Walter Tevis’den İnsan Olmayanın İçindeki İnsana Bakış; Dünya’ya Düşen Adam
Bilimkurgu alanında çağının hem en asi hem de en yumuşak başlı yazarlarından biri olarak kabul edilen Walter Tevis‘in “Dünya’ya Düşen Adam” kitabı bir kez daha ama bu kez İthaki Yayınları etiketiyle okurların karşısına çıktı.
Yazarın en ünlü eserlerinden olan “Dünya’ya Düşen Adam”, 1976 yılında yönetmen Nicolas Roeg tarafından sinemaya uyarlanmıştı. David Bowie’nin “Newton” karakterine hayat verdiği film, bilimkurgu sinemasının kült yapıtları arasına girdi.
“Eğer Mars’tan Geliyorsanız, Gerçekten de Yalnız Olmalısınız”
Thomas Jerome Newton, halkının Dünyalılardan çok daha zeki olduğu Anthea adlı gezegenden kırık dökük bir uzay aracıyla Yerküre’ye gelen insansı bir uzaylıdır. Gezegeni nükleer savaş yüzünden yaşanmaz hale gelen Newton’ın amacı Dünya’da inşa edeceği uzay gemisiyle evine dönüp oradaki insanları yeni gezegenine taşımaktır.
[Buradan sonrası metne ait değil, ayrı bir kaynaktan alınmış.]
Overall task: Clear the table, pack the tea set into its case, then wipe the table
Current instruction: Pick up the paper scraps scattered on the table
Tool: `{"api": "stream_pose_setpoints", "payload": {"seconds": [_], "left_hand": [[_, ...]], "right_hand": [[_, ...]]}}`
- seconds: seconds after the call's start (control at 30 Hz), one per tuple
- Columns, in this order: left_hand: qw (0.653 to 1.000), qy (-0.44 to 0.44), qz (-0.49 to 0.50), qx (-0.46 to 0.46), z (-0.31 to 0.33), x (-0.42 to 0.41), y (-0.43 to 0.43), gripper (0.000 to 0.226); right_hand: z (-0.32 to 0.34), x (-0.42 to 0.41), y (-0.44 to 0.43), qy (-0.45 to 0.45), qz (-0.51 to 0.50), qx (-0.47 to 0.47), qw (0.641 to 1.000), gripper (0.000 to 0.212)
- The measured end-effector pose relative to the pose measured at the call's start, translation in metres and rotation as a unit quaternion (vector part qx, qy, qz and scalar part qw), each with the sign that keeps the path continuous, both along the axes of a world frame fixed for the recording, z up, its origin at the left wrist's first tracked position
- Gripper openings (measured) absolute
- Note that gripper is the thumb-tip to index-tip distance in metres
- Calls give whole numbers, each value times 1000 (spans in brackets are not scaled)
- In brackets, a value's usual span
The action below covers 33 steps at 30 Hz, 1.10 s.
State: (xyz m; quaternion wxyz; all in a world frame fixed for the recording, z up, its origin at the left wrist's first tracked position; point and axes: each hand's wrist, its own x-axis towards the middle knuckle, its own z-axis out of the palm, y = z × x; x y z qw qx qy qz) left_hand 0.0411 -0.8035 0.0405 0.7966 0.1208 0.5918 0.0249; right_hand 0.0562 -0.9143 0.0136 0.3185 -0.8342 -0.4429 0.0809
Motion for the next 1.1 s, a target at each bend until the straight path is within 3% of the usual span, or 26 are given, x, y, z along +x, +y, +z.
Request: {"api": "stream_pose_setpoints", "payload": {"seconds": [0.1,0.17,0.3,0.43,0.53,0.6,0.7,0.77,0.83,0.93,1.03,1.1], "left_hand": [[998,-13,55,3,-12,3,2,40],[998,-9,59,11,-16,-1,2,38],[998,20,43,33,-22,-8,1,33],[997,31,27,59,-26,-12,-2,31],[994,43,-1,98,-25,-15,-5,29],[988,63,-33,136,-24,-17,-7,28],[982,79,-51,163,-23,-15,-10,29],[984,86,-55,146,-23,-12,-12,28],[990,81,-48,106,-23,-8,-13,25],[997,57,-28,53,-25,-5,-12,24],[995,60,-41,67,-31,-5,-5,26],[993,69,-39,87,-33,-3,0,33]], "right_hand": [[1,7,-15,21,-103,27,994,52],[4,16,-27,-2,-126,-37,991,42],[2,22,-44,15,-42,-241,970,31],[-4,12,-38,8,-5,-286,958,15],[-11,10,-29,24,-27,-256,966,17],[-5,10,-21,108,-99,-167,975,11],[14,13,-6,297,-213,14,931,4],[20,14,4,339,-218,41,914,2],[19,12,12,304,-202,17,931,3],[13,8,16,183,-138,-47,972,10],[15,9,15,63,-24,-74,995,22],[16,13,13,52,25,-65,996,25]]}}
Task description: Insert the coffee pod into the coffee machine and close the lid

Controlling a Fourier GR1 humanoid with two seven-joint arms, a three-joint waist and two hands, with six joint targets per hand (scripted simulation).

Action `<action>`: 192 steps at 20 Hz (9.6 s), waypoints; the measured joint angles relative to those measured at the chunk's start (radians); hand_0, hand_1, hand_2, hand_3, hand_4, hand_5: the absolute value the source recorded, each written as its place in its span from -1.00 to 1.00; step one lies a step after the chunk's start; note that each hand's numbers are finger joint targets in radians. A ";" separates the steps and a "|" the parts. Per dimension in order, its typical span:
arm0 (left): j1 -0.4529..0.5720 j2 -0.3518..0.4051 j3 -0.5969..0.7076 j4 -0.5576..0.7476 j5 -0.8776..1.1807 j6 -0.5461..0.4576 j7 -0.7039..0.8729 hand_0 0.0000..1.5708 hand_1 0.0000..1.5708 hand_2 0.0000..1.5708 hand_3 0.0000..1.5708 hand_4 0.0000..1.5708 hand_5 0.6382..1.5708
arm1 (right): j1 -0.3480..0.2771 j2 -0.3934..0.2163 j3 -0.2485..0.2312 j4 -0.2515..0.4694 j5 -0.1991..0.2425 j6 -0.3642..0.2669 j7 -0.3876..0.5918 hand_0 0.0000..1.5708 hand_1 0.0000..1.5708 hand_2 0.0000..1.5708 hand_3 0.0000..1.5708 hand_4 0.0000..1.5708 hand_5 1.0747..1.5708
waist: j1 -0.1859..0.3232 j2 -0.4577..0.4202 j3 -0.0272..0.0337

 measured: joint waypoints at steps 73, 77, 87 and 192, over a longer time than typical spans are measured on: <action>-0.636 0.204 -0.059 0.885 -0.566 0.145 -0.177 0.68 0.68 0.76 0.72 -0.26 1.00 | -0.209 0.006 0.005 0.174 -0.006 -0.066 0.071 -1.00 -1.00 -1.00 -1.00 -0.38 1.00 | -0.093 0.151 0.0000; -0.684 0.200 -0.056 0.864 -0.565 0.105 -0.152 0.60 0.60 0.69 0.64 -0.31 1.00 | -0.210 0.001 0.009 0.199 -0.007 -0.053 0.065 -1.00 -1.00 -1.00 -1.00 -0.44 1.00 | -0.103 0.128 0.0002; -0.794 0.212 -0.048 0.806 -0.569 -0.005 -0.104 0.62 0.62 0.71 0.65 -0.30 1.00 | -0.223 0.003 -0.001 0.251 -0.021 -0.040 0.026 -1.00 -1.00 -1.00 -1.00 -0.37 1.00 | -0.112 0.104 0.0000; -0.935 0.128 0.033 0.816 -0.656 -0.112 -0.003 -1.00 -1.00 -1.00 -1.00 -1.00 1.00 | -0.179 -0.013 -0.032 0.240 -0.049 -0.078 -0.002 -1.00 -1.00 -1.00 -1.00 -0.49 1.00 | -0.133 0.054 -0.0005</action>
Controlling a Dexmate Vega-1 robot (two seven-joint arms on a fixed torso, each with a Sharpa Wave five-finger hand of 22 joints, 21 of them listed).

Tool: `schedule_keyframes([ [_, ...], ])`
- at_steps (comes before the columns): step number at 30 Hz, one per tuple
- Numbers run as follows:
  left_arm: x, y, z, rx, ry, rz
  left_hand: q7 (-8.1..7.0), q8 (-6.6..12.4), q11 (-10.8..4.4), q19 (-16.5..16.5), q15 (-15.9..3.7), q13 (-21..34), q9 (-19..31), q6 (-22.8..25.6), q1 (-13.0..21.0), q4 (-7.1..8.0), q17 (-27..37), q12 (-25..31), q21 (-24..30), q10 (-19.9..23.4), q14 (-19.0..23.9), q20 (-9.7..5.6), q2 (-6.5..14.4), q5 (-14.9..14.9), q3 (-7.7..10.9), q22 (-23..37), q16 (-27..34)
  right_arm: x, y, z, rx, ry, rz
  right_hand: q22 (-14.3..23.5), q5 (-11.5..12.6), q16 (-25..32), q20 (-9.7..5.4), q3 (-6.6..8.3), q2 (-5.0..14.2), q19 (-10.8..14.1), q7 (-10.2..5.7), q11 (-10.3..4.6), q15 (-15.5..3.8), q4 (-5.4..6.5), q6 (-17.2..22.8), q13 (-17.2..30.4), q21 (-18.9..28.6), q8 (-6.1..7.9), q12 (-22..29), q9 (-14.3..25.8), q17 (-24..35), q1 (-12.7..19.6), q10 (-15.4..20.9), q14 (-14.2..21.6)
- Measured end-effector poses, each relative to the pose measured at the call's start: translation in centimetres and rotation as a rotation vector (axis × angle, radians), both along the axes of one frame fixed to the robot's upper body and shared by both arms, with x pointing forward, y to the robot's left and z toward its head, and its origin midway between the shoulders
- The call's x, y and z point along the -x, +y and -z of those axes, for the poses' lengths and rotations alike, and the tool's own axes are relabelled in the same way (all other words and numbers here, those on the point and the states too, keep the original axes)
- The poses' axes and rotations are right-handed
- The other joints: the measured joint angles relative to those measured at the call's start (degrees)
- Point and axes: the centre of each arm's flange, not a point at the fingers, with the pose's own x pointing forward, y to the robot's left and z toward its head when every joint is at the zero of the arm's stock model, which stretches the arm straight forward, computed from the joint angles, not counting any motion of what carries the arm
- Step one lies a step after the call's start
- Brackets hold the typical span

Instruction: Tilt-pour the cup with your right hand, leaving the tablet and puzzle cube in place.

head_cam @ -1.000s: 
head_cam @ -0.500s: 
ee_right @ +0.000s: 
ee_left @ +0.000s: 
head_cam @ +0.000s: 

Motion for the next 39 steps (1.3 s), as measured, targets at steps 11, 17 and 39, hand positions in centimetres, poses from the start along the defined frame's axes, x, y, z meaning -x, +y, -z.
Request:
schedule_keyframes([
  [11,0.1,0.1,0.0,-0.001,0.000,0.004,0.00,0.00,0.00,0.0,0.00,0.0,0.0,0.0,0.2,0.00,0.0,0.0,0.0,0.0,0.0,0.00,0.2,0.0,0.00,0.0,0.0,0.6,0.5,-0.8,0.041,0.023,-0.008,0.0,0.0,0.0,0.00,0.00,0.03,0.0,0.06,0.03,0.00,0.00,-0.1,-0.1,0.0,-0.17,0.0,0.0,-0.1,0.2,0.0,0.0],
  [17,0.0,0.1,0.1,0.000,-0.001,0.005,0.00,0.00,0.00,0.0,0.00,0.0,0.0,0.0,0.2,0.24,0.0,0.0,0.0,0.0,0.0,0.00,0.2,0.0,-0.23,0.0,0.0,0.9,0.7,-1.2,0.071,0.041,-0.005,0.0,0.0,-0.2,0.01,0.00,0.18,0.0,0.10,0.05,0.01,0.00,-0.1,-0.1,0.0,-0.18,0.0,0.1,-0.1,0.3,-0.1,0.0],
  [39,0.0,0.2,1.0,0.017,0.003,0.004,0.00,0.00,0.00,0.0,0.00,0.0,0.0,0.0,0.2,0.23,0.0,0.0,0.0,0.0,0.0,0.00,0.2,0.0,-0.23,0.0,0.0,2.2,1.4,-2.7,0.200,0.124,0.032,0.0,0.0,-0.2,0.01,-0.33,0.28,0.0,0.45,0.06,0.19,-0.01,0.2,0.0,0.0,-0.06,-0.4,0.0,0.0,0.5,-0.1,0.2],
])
Anthea’dan getirdiği yüksek teknoloji sayesinde servet yapıp işe koyulan Newton’ın bir uzaylı olduğundan halihazırda şüphelenen kimya profesörü Nathan Bryce’ın ilgisini, Newton’ın şirketinin piyasaya sürdüğü yeni ürünler daha da çok çekmeye başlar.
Ancak Dünya’da geçirdiği yıllar boyunca yavaş yavaş oranın canlılarına benzeyen Newton’ın amacına yönelik büyük tehlike ne Bryce ne de işin peşine düşen FBI’dır. Bu sıradışı uzaylının tek bir düşmanı vardır: İnsanlaşmak.
“Bir arketip ustası. Kendisinden taviz vermeden zamanın ruhunu yakalayabilen bir sanatçı.” – Jonathan Lethem
“Dünya’ya Düşen Adam’daki karakter ömrüm boyunca aklımda kalacak.”
– David Bowie
“Yazılmış en iyi bilimkurgu kitaplarından biri.” – James Sallis
“Dünya’daki bir uzaylıyla ilgili yazılmış en gerçekçi eser.” – Norman Spinrad
Ken MacLeod’un sonsözüyle basılan 224 sayfalık bilimkurgu romanı Mehmet Ali Ağaoğulları Türkçeye çevirdi.